Siyaset çok erken yaşlarda giriyor kanına Başkan Bey'in. Sivil toplum kuruluşları ve derneklerdeki faaliyetleri 13 yaşında başlıyor. "Milli Türk Talebe Birliği vardı. Orada seminerler ve konferanslar olurdu. O yaşta hiçbirini kaçırmazdım. Mesela 70'li yılların başında Sayın Cumhurbaşkanımız ile bizden birkaç yaş büyüğümüz olarak oradan tanışıyoruz. Birçok bakan, milletvekili vardı. Başbakanımız da gelirdi. Milli Türk Talebe Birliği'nde katıldığım seminerlerin gelişmemde çok önemli yeri oldu. Düşünün daha o yaşta her konuda bilgisi ve söyleyecek sözü olan bir birey oluyorsunuz." diyor.

KADIRGA BENİ SİYASETTE HOŞGÖRÜLÜ YAPTI

Bu arada Boğaziçi'nde 70'li yıllara gidiyor Osman Develioğlu. O yıllarda insanların ideolojileri nedeniyle birbirine selam bile vermediğini söyleyerek, "İdeolojik kamplaşmalar had safhadaydı. Herkesin ideolojisine göre kafeleri vardı. Ama ben hepsine girer otururdum. Tabi benim de bir görüşüm vardı ve bunu herkes bilirdi. Ancak ben konuşarak anlaşmaktan yanaydım. Herkesle oturur sohbet ederdim. Bunda bence Kadırga gibi çok kültürlü ve renkli bir mahallede yetişmiş olmamın etkisi büyüktür. Bunu çevremdekiler de söylerdi" diyor. Siyasi hayatına Ak Parti'nin kuruluş çalışmalarında yer alarak devam eden Develioğlu, 2004 yılından bu yana da Bahçelievler Belediye Başkanı olarak görev yapıyor.

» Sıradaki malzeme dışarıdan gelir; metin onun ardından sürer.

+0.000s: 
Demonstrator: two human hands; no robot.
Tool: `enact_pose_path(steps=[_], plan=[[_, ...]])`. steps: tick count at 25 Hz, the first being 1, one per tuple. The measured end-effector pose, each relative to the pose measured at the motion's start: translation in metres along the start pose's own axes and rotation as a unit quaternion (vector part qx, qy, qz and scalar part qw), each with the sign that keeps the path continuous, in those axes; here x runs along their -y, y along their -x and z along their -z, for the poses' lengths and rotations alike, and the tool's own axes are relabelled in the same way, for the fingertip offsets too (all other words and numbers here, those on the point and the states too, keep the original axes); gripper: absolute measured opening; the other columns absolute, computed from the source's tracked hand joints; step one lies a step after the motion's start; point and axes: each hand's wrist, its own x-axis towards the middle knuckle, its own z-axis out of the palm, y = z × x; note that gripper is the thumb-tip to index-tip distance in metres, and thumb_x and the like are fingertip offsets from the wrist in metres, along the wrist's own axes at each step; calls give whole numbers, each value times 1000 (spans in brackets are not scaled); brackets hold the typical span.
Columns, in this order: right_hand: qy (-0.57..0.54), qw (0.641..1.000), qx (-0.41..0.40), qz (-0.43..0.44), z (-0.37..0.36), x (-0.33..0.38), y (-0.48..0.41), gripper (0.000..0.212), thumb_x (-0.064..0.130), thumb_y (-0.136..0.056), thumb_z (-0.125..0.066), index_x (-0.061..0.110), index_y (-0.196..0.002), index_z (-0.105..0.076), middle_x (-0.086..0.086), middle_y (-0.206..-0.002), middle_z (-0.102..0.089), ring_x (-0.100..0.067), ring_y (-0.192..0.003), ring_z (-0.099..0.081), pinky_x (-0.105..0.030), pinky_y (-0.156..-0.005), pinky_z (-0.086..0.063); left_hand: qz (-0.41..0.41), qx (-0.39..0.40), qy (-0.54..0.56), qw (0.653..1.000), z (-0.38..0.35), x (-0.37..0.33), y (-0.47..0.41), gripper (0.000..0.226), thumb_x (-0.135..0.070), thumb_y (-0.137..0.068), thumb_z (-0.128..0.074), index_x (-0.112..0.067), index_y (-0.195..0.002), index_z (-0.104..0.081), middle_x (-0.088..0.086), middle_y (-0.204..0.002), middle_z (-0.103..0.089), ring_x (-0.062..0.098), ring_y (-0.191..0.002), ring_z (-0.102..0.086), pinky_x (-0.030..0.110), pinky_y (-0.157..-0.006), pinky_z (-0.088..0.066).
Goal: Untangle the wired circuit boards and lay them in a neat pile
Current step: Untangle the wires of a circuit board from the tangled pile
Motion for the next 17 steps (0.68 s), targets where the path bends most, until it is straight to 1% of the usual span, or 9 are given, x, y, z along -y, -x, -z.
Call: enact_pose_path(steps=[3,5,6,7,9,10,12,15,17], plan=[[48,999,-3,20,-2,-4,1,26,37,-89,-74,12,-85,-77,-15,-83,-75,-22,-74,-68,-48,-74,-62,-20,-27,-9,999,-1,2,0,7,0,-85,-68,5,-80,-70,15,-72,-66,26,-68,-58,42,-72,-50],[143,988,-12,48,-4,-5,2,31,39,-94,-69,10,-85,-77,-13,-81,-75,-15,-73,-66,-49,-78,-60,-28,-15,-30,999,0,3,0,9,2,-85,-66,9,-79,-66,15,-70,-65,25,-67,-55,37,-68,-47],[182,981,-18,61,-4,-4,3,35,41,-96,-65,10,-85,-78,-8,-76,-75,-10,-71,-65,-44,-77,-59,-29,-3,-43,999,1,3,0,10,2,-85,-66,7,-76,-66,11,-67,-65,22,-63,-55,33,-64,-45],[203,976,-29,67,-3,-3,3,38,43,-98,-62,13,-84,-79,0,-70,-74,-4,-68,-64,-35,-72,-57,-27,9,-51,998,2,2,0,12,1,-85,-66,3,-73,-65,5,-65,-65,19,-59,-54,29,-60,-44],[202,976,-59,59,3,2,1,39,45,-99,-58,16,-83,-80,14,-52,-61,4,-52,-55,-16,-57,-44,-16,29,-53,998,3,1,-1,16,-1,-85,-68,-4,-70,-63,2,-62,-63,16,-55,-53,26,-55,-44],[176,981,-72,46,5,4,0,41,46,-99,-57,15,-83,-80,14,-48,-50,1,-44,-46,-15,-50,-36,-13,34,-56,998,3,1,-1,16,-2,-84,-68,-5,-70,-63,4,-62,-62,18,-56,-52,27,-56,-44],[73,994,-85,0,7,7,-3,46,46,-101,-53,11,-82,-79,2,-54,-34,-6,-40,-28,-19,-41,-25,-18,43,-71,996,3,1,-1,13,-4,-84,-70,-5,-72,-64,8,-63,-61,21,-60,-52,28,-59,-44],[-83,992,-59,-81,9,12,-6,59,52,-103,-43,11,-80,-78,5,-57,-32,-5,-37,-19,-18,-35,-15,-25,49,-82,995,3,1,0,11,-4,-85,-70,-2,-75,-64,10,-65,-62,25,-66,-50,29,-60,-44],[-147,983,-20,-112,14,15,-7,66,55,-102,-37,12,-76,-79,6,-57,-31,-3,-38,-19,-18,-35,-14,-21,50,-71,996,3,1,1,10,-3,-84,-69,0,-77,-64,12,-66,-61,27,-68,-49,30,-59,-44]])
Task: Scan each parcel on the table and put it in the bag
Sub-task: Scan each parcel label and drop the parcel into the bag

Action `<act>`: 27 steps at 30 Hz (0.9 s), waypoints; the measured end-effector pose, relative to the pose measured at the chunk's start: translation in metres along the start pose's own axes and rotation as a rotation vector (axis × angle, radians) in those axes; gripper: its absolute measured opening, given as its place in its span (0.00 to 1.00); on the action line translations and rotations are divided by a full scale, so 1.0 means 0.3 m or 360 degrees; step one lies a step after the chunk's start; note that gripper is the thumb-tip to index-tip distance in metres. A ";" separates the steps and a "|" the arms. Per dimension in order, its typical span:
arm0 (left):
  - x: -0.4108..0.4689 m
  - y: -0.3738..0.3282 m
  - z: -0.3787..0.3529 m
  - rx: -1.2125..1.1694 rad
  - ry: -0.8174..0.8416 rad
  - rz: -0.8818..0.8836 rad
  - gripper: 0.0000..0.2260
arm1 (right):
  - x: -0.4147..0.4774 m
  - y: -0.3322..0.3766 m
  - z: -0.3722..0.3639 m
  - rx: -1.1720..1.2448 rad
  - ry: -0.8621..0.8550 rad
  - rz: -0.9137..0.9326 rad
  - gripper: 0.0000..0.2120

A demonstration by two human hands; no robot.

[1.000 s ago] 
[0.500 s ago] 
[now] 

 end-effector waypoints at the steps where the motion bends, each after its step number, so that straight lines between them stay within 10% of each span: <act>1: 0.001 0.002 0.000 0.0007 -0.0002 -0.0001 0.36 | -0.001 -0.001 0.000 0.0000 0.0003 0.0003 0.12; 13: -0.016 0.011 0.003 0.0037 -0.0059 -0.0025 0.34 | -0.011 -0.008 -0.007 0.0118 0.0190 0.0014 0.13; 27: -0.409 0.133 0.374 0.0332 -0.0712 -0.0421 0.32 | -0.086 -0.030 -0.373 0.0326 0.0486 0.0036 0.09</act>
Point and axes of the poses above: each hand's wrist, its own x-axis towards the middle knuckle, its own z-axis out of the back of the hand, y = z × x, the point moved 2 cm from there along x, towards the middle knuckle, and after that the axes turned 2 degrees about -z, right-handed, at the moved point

SPOR VE KÜLTÜR SANAT GENÇLERİ KORUR

Osman Başkan'ın hayatında sporun özellikle de güreşin çok önemli bir yeri var. İstanbul İmam Hatip Lisesi'nde başladığı güreş sporu her zaman özel ilgi alanı olarak kalmış. Hatta güreşte 68 kiloda Boğaziçi Üniversitesi'ni temsil etmişliği de var. Başkan Bey'in spora düşkünlüğü Bahçelievler'deki icraatlarını da etkilemiş doğal olarak. "Bahçelievler'de göreve geldiğimizde 700-800 tane lisanslı sporcu vardı. Biraz altyapıyı önemsedik. O rakam 3 yıl sonra 20 bine çıktı. İstanbul 11'incisiydik. İstanbul 1'incisi olduk. Parklarda ve açık havada spor aleti uygulamasını İstanbul'da ilk defa biz başlattık. Sonra İstanbul'a ve Türkiye'ye de yayıldı. Sporu çok önemsiyorum çünkü spor yapan genç kötü alışkanlıklar edinmiyor. Spor ve kültür sanat gençleri kötü alışkanlıklardan koruyor. Bahçelievler gençliğini, benim gençliğimde iyi izler bırakmış faaliyetlerle buluşturuyoruz. Sporun yanı sıra her gün mutlaka bir kültürel programımız var. Gençlik Merkezi'mizde her hafta konusunda uzman kişiler seminer verir. O seminerlere katılan Bahçelievler Gençliği de inşallah 20-30 yıl sonra Türkiye'de çok önemli görevlerde olacaklar inanıyorum" diye konuşuyor.

AÇ KALMAM AÇ BIRAKMAM

Osman Başkan'ın bir başka özelliği de mutfakla arasının çok iyi olması. 8 yıldır mutfağa girmemesine rağmen bu konuda iddialı Osman Bey. "Aç kalmam ve aç bırakmam" diye özetliyor bu iddiasını. "8 yıldır yazlığımıza gidemiyoruz ama ondan önce her Cuma, Cumartesi ve Pazar'ı orada geçirir ve dostlarımızı ağırlardık. Orada ızgaranın başında mutlaka ben olurdum. Köftenin harcını ben hazırlar, ben yoğururdum. Bir tek bezelemesini hanımlara bırakırdım. Lahmacun yaparım mesela. Pilav, kuru fasulye, musakka her şeyi yaparım. Ama şu anda yapmıyorum. Hem vaktim yok hem de hanım yapıyor zaten. Ama yemek işini ben beceririm. Aç kalmam ve aç bırakmam."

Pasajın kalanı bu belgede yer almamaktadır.